PROBLEM TO SOLVE> Extract from the entries below, exactly as given, only the lines from the line containing "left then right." to the line containing "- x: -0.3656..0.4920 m", both lines included.

Records from a dataset:
____________________

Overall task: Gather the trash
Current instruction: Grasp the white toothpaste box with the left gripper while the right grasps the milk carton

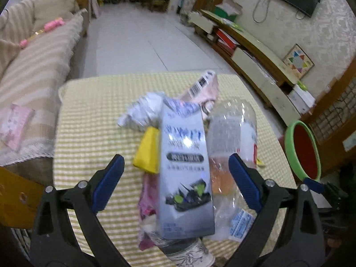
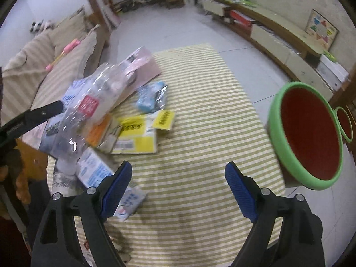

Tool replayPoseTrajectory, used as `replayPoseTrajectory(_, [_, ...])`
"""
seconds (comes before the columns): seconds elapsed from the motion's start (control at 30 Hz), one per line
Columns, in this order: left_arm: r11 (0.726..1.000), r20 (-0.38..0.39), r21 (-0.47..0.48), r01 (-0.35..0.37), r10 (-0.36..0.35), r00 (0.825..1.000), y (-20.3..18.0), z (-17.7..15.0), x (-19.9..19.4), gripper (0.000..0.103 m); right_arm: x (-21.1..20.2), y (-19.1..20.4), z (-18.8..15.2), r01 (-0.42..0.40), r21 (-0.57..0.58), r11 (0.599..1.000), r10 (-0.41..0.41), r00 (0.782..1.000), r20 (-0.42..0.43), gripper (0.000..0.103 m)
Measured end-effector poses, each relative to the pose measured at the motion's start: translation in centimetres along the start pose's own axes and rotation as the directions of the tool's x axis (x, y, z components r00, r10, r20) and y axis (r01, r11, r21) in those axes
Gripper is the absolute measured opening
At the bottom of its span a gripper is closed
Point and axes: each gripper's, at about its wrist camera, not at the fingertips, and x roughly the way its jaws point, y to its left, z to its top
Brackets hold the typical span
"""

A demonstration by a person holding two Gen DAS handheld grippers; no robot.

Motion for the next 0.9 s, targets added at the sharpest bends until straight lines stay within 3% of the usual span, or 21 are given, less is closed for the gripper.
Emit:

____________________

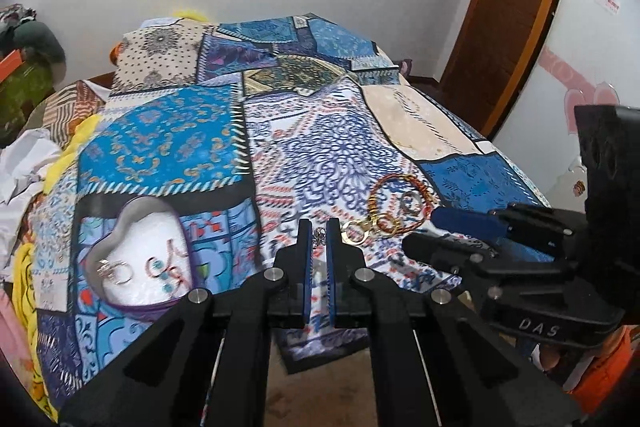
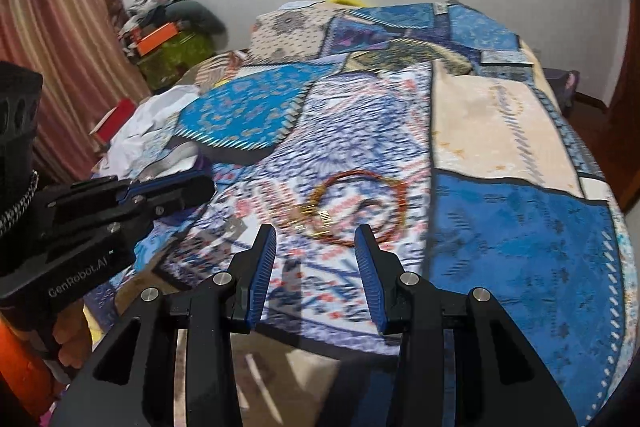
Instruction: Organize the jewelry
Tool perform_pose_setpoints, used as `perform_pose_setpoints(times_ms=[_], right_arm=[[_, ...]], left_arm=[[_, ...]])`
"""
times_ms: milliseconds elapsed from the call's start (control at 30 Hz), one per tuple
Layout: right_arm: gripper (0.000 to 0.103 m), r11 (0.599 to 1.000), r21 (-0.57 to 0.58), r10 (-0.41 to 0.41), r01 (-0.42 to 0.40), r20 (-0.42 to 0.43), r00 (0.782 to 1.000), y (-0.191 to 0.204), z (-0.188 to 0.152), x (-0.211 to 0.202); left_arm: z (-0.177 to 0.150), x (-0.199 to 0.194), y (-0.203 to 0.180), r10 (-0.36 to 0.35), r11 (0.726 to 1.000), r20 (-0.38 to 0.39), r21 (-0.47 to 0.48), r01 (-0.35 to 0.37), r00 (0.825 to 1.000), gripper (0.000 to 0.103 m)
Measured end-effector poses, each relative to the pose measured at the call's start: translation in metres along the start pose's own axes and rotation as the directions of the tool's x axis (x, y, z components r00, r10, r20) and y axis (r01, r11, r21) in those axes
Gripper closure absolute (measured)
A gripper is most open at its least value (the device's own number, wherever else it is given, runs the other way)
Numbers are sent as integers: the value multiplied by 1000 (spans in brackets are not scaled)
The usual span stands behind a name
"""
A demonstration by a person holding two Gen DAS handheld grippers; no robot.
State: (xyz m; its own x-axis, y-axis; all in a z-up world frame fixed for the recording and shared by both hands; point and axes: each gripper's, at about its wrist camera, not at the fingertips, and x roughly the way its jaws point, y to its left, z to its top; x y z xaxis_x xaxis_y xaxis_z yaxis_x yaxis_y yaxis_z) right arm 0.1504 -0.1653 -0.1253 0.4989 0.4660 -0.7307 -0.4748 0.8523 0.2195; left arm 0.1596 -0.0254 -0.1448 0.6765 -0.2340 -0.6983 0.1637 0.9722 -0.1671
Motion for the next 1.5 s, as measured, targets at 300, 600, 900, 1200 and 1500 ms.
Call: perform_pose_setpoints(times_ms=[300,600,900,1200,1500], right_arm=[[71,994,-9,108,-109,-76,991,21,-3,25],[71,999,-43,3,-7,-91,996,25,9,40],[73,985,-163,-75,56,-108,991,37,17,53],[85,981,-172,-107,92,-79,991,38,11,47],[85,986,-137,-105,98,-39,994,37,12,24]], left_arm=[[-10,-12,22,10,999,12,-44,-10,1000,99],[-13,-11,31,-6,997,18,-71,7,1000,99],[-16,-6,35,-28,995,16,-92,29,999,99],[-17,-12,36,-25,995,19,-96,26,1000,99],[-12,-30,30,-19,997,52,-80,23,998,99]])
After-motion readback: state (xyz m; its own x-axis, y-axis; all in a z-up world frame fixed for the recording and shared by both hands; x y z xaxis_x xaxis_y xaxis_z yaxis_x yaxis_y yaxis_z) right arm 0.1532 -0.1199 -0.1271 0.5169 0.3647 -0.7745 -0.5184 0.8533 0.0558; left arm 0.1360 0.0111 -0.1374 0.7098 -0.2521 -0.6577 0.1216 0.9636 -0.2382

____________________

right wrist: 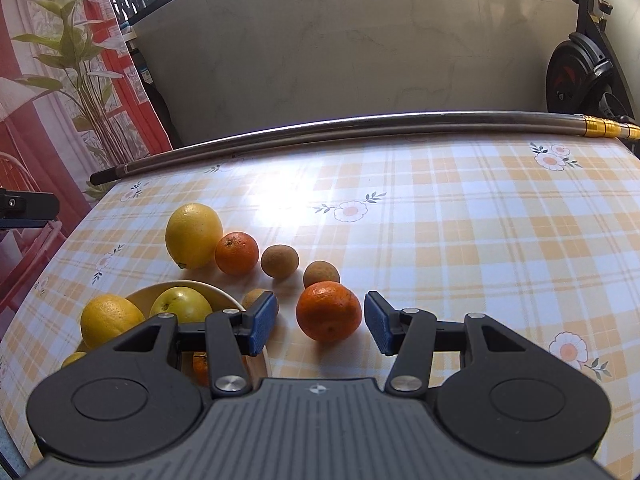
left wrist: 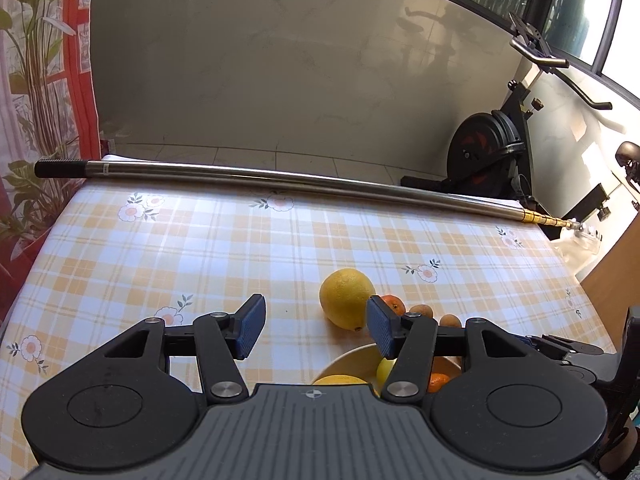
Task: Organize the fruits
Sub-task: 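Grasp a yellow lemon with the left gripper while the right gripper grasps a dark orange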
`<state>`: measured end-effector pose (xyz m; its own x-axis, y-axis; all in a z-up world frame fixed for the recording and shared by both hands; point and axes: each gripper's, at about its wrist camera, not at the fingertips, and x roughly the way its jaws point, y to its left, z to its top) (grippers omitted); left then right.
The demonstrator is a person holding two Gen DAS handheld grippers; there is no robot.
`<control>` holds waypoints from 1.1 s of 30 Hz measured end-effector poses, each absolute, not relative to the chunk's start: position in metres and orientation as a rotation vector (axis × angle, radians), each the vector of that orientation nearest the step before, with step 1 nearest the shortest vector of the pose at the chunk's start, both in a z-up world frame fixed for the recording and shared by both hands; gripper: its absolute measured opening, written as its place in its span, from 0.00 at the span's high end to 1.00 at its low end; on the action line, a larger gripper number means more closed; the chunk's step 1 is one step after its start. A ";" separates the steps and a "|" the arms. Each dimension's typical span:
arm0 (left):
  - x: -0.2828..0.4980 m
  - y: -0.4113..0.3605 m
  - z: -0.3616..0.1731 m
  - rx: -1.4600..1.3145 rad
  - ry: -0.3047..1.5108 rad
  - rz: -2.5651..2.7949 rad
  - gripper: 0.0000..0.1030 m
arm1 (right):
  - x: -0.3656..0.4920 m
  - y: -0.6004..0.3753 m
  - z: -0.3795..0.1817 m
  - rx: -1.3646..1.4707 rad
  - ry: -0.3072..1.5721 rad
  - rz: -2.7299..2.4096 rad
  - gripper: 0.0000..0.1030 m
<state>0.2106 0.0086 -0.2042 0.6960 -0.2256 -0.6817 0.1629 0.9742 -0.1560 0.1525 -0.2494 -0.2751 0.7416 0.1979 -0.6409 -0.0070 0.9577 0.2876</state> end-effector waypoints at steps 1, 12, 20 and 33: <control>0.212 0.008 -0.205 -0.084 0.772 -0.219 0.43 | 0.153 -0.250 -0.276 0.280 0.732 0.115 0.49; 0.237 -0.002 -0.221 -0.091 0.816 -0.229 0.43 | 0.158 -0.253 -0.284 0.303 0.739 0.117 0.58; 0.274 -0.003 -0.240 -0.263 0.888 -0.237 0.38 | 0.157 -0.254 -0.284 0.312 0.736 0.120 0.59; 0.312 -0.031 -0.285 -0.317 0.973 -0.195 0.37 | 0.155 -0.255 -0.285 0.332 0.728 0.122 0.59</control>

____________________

RESPONSE BOX>
`<state>`: measured end-effector pose (xyz m; its own x-axis, y-axis; all in a z-up world frame fixed for the recording and shared by both hands; point and axes: each gripper's, at about its wrist camera, not at the fingertips, and x roughly the way its jaws point, y to its left, z to its top) (grippers omitted); left then right.
The demonstrator is a person holding two Gen DAS handheld grippers; there is no robot.
`<control>` holds waypoints from 1.1 s of 30 Hz measured end-effector poses, each absolute, not relative to the chunk's start: position in metres and orientation as a rotation vector (axis × angle, radians), each the vector of that orientation nearest the step before, with step 1 nearest the shortest vector of the pose at the chunk's start, both in a z-up world frame fixed for the recording and shared by both hands; gripper: its absolute measured opening, written as its place in its span, from 0.00 at the span's high end to 1.00 at its low end; on the action line, a larger gripper number means more closed; the chunk's step 1 is one step after its start. A ";" separates the steps and a "|" the arms. Each dimension's typical span:
arm0 (left):
  - x: -0.2828..0.4980 m
  - y: -0.4113..0.3605 m
  - z: -0.3616..0.1731 m
  - rx: -1.4600..1.3145 rad
  - ry: -0.3047..1.5108 rad
  - rz: -2.5651..2.7949 rad
  - gripper: 0.0000..0.1030 m
arm1 (right):
  - x: -0.3656..0.4920 m

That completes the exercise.